Unless agreed separately between the supplier who is the recipient of the approval and the TGA, the first report must be submitted to TGA no later than 15 calendar months after the date of the approval letter. The subsequent reports must be submitted no less frequently than annually from the date of the first submitted report until the period covered by such reports is not less than three years from the date of the approval letter. The annual submission may be made up of two PSURs each covering six months. If the sponsor wishes, the six monthly reports may be submitted separately as they become available.
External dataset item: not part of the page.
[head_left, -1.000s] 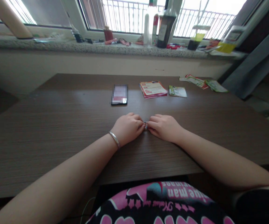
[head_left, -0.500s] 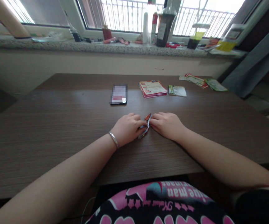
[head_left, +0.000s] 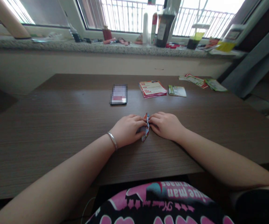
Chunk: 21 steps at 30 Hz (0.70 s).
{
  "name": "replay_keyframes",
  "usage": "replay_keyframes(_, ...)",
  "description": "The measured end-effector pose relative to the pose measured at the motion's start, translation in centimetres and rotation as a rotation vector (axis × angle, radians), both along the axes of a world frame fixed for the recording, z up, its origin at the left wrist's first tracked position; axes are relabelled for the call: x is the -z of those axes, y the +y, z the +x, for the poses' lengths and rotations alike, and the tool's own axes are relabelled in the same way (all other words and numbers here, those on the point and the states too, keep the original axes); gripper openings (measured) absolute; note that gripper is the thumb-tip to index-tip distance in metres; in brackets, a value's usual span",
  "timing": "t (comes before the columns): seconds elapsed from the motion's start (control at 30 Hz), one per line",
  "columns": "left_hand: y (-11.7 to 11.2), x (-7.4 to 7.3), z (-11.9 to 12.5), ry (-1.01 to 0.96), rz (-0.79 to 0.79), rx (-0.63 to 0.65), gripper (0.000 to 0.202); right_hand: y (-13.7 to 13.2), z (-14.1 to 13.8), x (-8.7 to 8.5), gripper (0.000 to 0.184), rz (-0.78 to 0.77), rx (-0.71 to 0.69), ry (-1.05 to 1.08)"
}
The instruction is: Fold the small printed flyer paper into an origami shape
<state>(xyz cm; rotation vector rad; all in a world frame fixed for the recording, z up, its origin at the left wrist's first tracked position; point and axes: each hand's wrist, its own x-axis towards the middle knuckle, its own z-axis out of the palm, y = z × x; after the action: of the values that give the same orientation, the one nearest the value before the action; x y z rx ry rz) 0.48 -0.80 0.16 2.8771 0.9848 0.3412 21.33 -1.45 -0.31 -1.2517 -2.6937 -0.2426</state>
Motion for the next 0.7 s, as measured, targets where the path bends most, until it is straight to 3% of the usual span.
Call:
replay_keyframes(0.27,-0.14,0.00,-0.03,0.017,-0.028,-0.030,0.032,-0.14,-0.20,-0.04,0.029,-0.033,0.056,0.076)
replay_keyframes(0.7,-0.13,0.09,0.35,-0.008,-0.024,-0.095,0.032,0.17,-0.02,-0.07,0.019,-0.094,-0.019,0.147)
If the product is approved in the EU during the three years period, reports can be provided in line with the published list of EU reference dates no less frequently than annually from the date of the first submitted report until the period covered by such reports is not less than three years from the date of the approval letter.
The reports are to at least meet the requirements for PSURs as described in the European Medicines Agency's Guideline on Good Pharmacovigilance Practices (GVP). Module VII-periodic safety update report (rev 1), part VII.B structures and processes. Note that submission of a PSUR does not constitute an application to vary the registration. Each report must have been prepared within 90 calendar days of the DLP for that report.
- Laboratory testing and compliance with certified product details
- All batches of Ngenla (somatrogon) supplied in Australia must comply with the product details and specifications approved during evaluation and detailed in the certified product details (CPD).
- When requested by the TGA, the sponsor should be prepared to provide product samples, specified reference materials and documentary evidence to enable the TGA to conduct laboratory testing on the products. Outcomes of laboratory testing are published biannually in the TGA database of laboratory testing results and periodically in testing reports on the TGA website.
Certified product details
The CPD, as described in Guidance 7: Certified product details of the Australian regulatory guidelines for prescription medicines (ARGPM), in portable document format (PDF), for the above products should be provided upon registration of these therapeutic goods. In addition, an updated CPD should be provided when changes to finished product specifications and test methods are approved in a Category 3 application or notified through a self-assessable change.
- For all injectable products the PI must be included with the product as a package insert.